(Data provided)

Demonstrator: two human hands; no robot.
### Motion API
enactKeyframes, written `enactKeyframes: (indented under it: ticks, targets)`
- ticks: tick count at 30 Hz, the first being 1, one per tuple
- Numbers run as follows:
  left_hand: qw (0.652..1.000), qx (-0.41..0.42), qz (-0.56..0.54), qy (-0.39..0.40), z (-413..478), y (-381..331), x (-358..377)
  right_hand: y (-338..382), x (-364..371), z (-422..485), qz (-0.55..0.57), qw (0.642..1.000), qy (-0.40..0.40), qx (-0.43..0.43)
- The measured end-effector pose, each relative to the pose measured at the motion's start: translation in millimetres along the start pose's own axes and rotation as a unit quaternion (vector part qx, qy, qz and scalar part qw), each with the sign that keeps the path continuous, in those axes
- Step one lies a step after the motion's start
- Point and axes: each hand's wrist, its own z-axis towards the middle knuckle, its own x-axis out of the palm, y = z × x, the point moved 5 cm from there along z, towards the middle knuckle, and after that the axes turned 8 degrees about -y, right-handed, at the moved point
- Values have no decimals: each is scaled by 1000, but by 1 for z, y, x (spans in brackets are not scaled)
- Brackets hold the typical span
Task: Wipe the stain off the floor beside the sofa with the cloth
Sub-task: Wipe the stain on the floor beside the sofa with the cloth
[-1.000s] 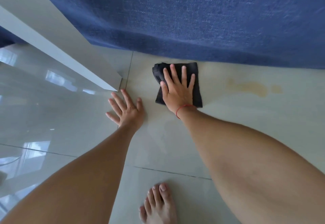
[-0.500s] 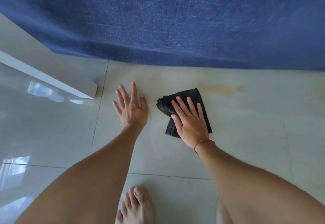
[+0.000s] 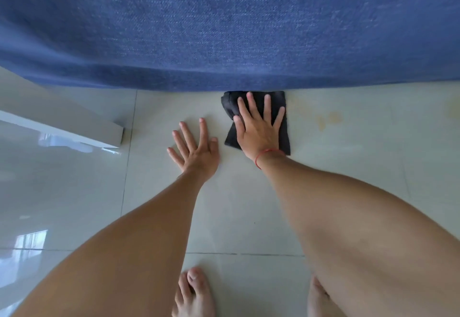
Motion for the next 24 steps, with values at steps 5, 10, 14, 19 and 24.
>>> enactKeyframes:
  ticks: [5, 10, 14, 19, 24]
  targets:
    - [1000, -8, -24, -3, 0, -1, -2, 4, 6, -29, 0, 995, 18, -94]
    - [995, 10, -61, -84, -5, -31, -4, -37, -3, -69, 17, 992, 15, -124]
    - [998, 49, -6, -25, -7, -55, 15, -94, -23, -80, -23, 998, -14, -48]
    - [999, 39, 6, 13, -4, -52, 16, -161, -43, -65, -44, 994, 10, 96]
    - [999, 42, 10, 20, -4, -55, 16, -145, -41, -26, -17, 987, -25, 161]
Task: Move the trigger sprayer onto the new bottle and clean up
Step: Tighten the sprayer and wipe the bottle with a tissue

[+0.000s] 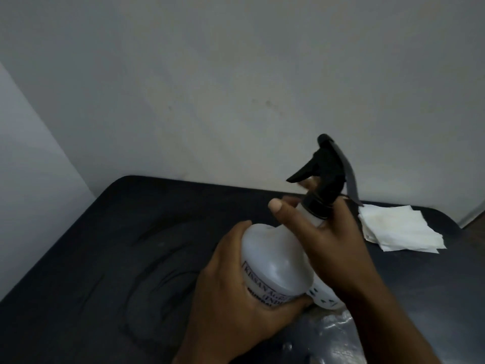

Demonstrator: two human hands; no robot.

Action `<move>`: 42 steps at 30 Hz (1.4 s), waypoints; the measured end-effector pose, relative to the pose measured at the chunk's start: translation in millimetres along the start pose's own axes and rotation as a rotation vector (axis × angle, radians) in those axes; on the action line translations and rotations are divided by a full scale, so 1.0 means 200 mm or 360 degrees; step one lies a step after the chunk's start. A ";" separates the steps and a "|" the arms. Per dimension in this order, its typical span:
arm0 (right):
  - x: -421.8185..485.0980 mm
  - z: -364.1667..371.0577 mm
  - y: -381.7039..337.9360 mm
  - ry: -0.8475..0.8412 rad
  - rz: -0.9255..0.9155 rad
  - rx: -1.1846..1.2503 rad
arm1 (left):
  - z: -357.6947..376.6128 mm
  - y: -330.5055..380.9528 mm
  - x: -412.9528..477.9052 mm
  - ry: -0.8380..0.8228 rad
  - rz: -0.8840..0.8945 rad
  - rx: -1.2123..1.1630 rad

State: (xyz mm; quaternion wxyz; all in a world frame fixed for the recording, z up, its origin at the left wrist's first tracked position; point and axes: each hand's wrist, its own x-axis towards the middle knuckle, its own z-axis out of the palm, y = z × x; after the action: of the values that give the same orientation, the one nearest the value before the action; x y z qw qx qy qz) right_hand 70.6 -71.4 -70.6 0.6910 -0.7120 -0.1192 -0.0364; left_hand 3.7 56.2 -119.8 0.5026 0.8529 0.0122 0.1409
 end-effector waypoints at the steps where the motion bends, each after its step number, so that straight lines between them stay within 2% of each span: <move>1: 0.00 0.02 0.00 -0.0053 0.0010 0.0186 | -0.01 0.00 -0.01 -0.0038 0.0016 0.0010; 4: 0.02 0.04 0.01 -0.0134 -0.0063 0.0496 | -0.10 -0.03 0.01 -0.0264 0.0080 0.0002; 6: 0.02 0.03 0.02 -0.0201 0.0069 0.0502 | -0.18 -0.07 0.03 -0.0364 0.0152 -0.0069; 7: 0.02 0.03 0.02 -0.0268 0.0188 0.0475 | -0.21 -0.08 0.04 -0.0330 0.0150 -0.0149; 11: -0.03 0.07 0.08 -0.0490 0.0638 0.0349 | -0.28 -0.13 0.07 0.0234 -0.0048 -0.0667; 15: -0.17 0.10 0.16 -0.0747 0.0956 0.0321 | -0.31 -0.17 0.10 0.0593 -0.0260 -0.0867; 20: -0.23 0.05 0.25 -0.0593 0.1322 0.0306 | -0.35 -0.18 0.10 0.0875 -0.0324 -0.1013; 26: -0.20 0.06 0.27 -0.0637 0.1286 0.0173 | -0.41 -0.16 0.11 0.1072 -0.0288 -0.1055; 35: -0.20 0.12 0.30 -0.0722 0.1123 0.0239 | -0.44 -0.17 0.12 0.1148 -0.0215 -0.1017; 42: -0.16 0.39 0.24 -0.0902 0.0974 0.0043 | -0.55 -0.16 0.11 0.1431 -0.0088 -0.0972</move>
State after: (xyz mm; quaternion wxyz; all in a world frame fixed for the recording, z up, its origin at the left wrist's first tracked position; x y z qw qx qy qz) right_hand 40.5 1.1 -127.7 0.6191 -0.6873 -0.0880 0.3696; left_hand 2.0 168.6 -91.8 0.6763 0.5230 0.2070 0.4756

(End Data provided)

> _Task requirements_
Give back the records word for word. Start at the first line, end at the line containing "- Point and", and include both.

> _Output_
Demonstrator: two human hands; no robot.
### Motion API
enactKeyframes, written `enactKeyframes: (indented under it: ticks, targets)`
- ticks: tick count at 30 Hz, the first being 1, one per tuple
- Numbers run as follows:
  left_hand: qw (0.652..1.000), qx (-0.41..0.42), qz (-0.56..0.54), qy (-0.39..0.40), z (-413..478), y (-381..331), x (-358..377)
  right_hand: y (-338..382), x (-364..371), z (-422..485), qz (-0.55..0.57), qw (0.642..1.000), qy (-0.40..0.40), qx (-0.43..0.43)
- The measured end-effector pose, each relative to the pose measured at the motion's start: translation in millimetres along the start pose's own axes and rotation as a unit quaternion (vector part qx, qy, qz and scalar part qw), each with the sign that keeps the path continuous, in those axes
- Step one lies a step after the motion's start
- Point and axes: each hand's wrist, its own z-axis towards the middle knuckle, its own x-axis out of the palm, y = z × x, the point moved 5 cm from there along z, towards the middle knuckle, and after that the axes turned 8 degrees about -y, right-handed, at the moved point

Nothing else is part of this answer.